TASK DETAILS:
Please reproduce all of the data exactly as it appears, but skip the pictures.
═════ INFORMATION SHOWN ═════
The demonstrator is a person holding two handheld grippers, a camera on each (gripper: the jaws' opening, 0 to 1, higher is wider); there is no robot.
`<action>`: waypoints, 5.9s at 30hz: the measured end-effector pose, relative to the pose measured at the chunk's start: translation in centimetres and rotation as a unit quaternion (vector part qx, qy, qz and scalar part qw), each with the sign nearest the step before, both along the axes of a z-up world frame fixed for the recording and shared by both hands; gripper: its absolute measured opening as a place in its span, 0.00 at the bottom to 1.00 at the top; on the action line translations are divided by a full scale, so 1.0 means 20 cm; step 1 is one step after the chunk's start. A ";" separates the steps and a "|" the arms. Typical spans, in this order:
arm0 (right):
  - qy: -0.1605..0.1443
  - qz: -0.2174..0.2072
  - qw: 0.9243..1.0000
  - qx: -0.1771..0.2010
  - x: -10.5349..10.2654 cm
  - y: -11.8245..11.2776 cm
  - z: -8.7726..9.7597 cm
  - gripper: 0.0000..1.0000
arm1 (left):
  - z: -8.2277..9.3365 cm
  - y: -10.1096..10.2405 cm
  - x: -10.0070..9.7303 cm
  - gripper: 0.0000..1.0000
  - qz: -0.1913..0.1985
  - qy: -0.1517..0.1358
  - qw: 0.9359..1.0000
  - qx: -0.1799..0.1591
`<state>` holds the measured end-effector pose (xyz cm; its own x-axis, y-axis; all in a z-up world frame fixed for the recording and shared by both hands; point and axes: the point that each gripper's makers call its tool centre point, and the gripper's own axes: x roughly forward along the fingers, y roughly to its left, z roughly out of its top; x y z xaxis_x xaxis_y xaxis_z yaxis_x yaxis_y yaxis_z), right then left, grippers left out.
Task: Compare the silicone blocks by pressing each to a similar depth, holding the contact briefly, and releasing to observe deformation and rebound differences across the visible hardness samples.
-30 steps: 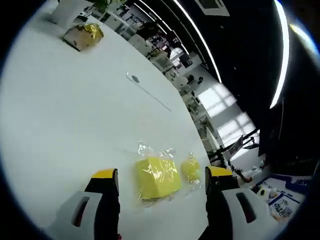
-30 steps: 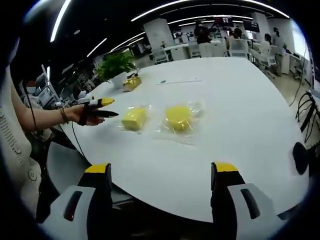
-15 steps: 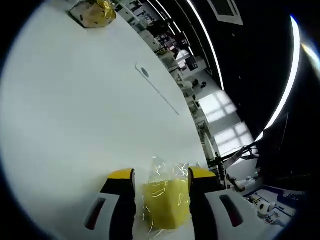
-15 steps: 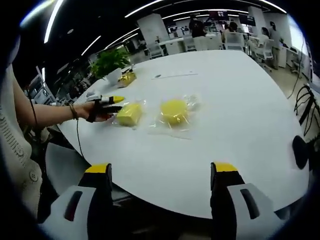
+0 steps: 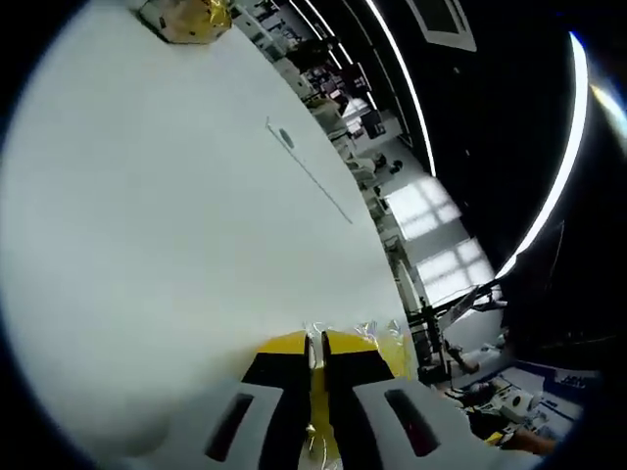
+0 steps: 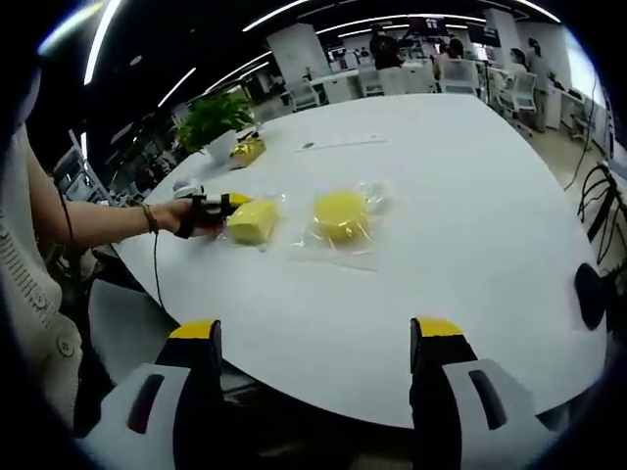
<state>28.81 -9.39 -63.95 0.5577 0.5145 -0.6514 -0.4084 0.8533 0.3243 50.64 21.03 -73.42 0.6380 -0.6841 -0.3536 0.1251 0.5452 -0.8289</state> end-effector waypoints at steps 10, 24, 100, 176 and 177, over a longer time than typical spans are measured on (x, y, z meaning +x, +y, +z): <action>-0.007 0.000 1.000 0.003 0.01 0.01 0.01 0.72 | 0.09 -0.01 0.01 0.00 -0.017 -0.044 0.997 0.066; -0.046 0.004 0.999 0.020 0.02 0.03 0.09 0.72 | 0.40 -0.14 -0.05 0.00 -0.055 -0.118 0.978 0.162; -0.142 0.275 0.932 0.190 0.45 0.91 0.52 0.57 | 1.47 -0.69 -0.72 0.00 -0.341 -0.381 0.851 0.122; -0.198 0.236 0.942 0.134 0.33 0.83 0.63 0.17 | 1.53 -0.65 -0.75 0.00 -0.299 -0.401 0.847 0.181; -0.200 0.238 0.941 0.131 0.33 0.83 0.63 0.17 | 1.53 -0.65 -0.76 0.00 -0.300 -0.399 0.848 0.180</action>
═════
SOLUTION FOR THIS PROBLEM:
The demonstrator is a person holding two handheld grippers, a camera on each (gripper: the jaws' opening, 0 to 1, higher is wider); there is no robot.
`<action>`: waypoints, 5.9s at 30hz: the measured end-effector pose, relative to the pose measured at the chunk's start: translation in centimetres and rotation as a unit quaternion (vector part qx, qy, qz and scalar part qw), each with the sign nearest the step before, both along the axes of a z-up world frame fixed for the recording and shared by both hands; gripper: its absolute measured opening as a place in its span, 0.00 at the bottom to 1.00 at the top; on the action line translations are divided by a full scale, so 1.0 means 20 cm; step 1 is one step after the chunk's start. A ";" separates the steps and a "|" the arms. Typical spans, in this order:
arm0 (right):
  - qy: -0.1605..0.1443
  - qz: -0.2174..0.2072
  - qw: 0.9243..1.0000
  - qx: -0.1771..0.2010
  - x: -10.5349..10.2654 cm
  - y: -11.8245..11.2776 cm
  - z: -8.7726..9.7597 cm
  - gripper: 0.0000..1.0000
arm1 (left):
  - z: -8.2277..9.3365 cm
  - y: -10.1096..10.2405 cm
  - x: -10.0070..9.7303 cm
  - gripper: 0.0000..1.0000
  - qz: -0.1913..0.1985
  - qy: -0.1517..0.1358
  - qw: 0.9359..1.0000
  - qx: -0.1799..0.1591
`<state>` holds the measured end-effector pose (xyz cm; its own x-axis, y-axis; all in a z-up world frame fixed for the recording and shared by both hands; point and axes: the point that each gripper's makers call its tool centre point, and the gripper's own axes: x roughly forward along the fingers, y roughly to its left, z roughly out of its top; x y z xaxis_x xaxis_y xaxis_z yaxis_x yaxis_y yaxis_z), right then left, grippers left out.
Task: Compare the silicone blocks by pressing each to a similar depth, holding the contact briefly, and releasing to observe deformation and rebound differences across the visible hardness samples.
-30 steps: 
-30 steps: 
-15 steps: 
-15 steps: 
+0 steps: 
+0 steps: 
<state>28.81 -9.39 -63.95 0.5577 0.5145 -0.6514 -0.4084 0.8533 0.3243 50.64 21.03 -73.42 0.6380 -0.6841 -0.3536 0.1251 0.5452 -0.8289</state> end-effector waypoints at steps 10, 24, 100, 176 and 177, over a longer time than typical spans are measured on (x, y, z meaning +x, +y, +z): <action>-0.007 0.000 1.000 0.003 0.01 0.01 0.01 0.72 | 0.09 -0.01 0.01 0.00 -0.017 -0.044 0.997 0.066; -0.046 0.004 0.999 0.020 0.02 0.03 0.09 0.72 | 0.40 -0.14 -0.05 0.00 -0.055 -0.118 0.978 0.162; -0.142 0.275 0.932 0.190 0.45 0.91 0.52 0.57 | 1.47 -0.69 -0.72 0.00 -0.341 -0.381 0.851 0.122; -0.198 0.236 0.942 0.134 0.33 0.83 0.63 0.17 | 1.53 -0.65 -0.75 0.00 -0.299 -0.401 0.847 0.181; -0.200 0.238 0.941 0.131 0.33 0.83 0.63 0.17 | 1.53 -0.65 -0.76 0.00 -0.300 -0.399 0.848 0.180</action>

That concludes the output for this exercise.